- _Work request_: Your job is to return the whole listing unchanged while skipping its images.

*** Opening Stored data ***

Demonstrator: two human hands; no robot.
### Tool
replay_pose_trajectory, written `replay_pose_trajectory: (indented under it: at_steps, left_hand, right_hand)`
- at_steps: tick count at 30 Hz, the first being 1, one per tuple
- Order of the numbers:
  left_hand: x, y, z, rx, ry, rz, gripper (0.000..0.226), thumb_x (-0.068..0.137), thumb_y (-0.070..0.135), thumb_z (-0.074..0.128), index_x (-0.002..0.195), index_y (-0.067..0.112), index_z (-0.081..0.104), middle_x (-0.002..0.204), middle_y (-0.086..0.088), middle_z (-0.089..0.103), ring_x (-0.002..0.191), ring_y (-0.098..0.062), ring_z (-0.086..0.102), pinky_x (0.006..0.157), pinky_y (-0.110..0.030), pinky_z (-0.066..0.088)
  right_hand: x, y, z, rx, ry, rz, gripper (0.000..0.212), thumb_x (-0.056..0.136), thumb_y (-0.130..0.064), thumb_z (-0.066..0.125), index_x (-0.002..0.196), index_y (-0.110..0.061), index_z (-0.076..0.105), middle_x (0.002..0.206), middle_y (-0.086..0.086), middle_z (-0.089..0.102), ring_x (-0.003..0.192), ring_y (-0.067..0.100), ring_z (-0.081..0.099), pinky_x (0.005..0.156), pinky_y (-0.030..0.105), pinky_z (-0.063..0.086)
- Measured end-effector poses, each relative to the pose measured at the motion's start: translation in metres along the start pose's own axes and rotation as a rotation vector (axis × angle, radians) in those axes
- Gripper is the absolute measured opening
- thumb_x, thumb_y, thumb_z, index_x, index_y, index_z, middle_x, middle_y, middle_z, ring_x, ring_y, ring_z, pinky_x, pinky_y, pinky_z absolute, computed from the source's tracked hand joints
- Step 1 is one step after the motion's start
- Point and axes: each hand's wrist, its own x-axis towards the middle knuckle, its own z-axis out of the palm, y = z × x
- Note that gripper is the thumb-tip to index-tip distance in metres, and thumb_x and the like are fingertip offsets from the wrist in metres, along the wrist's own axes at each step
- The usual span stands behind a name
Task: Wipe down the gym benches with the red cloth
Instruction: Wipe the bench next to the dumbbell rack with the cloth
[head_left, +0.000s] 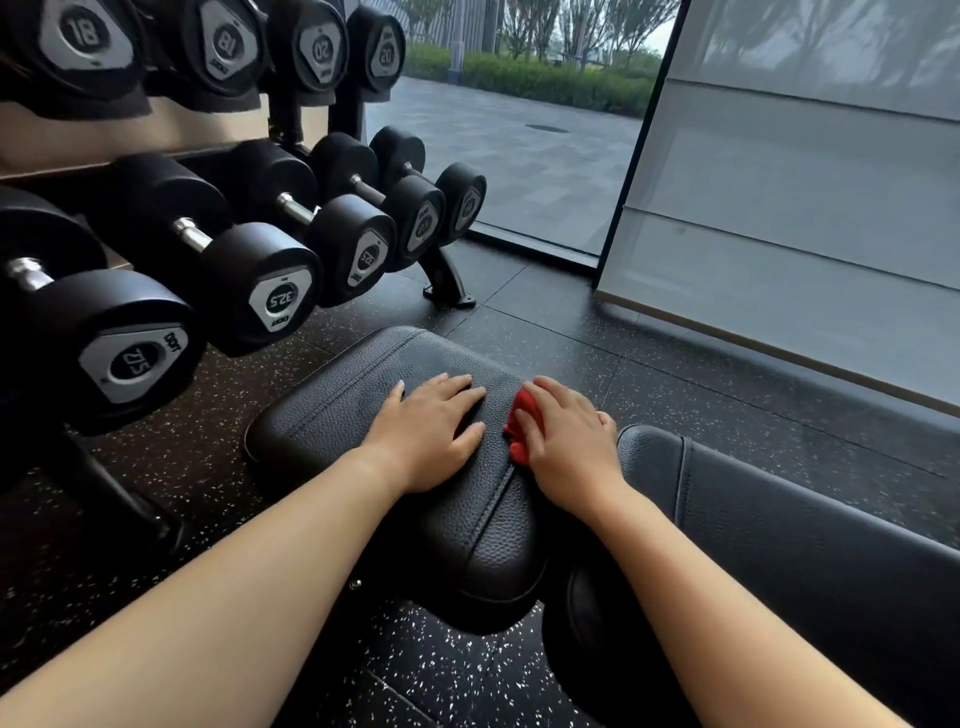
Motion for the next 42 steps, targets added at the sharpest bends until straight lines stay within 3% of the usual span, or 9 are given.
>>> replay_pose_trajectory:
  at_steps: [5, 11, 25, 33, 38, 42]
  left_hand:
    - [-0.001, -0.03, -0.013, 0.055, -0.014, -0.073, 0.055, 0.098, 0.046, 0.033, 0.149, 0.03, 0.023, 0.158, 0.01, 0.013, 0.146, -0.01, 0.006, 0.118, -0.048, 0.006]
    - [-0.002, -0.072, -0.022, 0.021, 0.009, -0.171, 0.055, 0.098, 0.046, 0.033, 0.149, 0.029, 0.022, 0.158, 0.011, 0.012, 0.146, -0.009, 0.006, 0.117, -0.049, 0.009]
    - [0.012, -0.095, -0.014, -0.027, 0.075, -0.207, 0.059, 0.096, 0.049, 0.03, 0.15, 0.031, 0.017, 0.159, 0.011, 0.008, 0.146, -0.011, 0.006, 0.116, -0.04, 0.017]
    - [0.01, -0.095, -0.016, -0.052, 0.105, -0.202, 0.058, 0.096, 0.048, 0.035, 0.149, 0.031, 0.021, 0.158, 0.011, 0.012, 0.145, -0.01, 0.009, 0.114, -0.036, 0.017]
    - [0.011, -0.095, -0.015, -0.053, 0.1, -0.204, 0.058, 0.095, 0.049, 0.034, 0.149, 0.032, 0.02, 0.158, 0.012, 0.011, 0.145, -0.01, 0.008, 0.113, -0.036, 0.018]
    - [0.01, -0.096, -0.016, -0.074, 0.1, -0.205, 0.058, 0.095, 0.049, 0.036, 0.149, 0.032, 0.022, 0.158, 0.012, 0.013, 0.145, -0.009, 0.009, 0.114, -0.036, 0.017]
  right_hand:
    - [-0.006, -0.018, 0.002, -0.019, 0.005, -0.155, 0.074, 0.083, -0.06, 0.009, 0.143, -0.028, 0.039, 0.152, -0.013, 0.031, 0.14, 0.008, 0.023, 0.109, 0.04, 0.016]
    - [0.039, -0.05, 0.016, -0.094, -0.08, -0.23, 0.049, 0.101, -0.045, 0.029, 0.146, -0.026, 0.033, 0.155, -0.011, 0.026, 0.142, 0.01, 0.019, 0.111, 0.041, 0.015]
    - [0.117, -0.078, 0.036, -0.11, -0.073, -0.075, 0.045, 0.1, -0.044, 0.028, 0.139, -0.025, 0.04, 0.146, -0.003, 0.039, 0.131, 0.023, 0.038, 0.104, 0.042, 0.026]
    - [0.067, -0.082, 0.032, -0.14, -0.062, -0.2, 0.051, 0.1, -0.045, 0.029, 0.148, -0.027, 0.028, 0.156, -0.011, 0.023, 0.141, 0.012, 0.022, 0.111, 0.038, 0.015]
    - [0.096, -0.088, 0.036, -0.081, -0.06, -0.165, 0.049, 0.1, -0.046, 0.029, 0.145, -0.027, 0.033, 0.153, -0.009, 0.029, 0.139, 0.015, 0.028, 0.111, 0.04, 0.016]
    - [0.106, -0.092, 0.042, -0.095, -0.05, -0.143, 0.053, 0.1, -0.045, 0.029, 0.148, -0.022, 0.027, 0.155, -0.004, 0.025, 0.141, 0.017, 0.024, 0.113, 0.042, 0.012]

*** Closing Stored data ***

- _Written reply_:
Demonstrator: two human hands; no robot.
### Tool
replay_pose_trajectory, written `replay_pose_trajectory: (indented under it: at_steps, left_hand, right_hand)`
- at_steps: tick count at 30 Hz, the first being 1, one per tuple
- Order of the numbers:
  left_hand: x, y, z, rx, ry, rz, gripper (0.000..0.226), thumb_x (-0.068..0.137), thumb_y (-0.070..0.135), thumb_z (-0.074..0.128), index_x (-0.002..0.195), index_y (-0.067..0.112), index_z (-0.081..0.104), middle_x (-0.002..0.204), middle_y (-0.086..0.088), middle_z (-0.089..0.103), ring_x (-0.002..0.191), ring_y (-0.098..0.062), ring_z (-0.086..0.102), pinky_x (0.006..0.157), pinky_y (-0.110..0.030), pinky_z (-0.066..0.088)
  right_hand: x, y, z, rx, ry, rz, gripper (0.000..0.212), thumb_x (-0.056..0.136), thumb_y (-0.130..0.064), thumb_z (-0.066..0.125), index_x (-0.002..0.196), index_y (-0.110..0.061), index_z (-0.076..0.105), middle_x (0.002..0.206), middle_y (-0.086..0.086), middle_z (-0.089..0.102), ring_x (-0.003..0.192), ring_y (-0.067..0.100), ring_z (-0.081..0.099), pinky_x (0.005..0.156), pinky_y (-0.030..0.105), pinky_z (-0.063..0.086)
- Measured end-effector poses, each relative to the pose measured at the motion's start: translation in metres along the start pose's own axes and rotation as a rotation vector (axis × angle, radians) in those axes
- Gripper is the absolute measured opening
- thumb_x, thumb_y, thumb_z, index_x, index_y, index_z, middle_x, middle_y, middle_z, ring_x, ring_y, ring_z, pinky_x, pinky_y, pinky_z absolute, computed from the source's tracked hand joints
- Step 1 is one step after the motion's start
- Point and axes: each hand's wrist, its own x-axis towards the middle knuckle, its own z-axis out of the palm, y = z × x
- Note that gripper is the thumb-tip to index-tip distance in metres, and thumb_x and the like are fingertip offsets from the wrist in metres, along the wrist's own axes at each step
- The usual span stands behind a name
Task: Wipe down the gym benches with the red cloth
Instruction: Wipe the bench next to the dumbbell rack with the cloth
[head_left, +0.000s] 
Motion for the next 42 steps, targets added at the sharpest bends until straight lines stay within 3% of the usual span, or 9 are given.
>>> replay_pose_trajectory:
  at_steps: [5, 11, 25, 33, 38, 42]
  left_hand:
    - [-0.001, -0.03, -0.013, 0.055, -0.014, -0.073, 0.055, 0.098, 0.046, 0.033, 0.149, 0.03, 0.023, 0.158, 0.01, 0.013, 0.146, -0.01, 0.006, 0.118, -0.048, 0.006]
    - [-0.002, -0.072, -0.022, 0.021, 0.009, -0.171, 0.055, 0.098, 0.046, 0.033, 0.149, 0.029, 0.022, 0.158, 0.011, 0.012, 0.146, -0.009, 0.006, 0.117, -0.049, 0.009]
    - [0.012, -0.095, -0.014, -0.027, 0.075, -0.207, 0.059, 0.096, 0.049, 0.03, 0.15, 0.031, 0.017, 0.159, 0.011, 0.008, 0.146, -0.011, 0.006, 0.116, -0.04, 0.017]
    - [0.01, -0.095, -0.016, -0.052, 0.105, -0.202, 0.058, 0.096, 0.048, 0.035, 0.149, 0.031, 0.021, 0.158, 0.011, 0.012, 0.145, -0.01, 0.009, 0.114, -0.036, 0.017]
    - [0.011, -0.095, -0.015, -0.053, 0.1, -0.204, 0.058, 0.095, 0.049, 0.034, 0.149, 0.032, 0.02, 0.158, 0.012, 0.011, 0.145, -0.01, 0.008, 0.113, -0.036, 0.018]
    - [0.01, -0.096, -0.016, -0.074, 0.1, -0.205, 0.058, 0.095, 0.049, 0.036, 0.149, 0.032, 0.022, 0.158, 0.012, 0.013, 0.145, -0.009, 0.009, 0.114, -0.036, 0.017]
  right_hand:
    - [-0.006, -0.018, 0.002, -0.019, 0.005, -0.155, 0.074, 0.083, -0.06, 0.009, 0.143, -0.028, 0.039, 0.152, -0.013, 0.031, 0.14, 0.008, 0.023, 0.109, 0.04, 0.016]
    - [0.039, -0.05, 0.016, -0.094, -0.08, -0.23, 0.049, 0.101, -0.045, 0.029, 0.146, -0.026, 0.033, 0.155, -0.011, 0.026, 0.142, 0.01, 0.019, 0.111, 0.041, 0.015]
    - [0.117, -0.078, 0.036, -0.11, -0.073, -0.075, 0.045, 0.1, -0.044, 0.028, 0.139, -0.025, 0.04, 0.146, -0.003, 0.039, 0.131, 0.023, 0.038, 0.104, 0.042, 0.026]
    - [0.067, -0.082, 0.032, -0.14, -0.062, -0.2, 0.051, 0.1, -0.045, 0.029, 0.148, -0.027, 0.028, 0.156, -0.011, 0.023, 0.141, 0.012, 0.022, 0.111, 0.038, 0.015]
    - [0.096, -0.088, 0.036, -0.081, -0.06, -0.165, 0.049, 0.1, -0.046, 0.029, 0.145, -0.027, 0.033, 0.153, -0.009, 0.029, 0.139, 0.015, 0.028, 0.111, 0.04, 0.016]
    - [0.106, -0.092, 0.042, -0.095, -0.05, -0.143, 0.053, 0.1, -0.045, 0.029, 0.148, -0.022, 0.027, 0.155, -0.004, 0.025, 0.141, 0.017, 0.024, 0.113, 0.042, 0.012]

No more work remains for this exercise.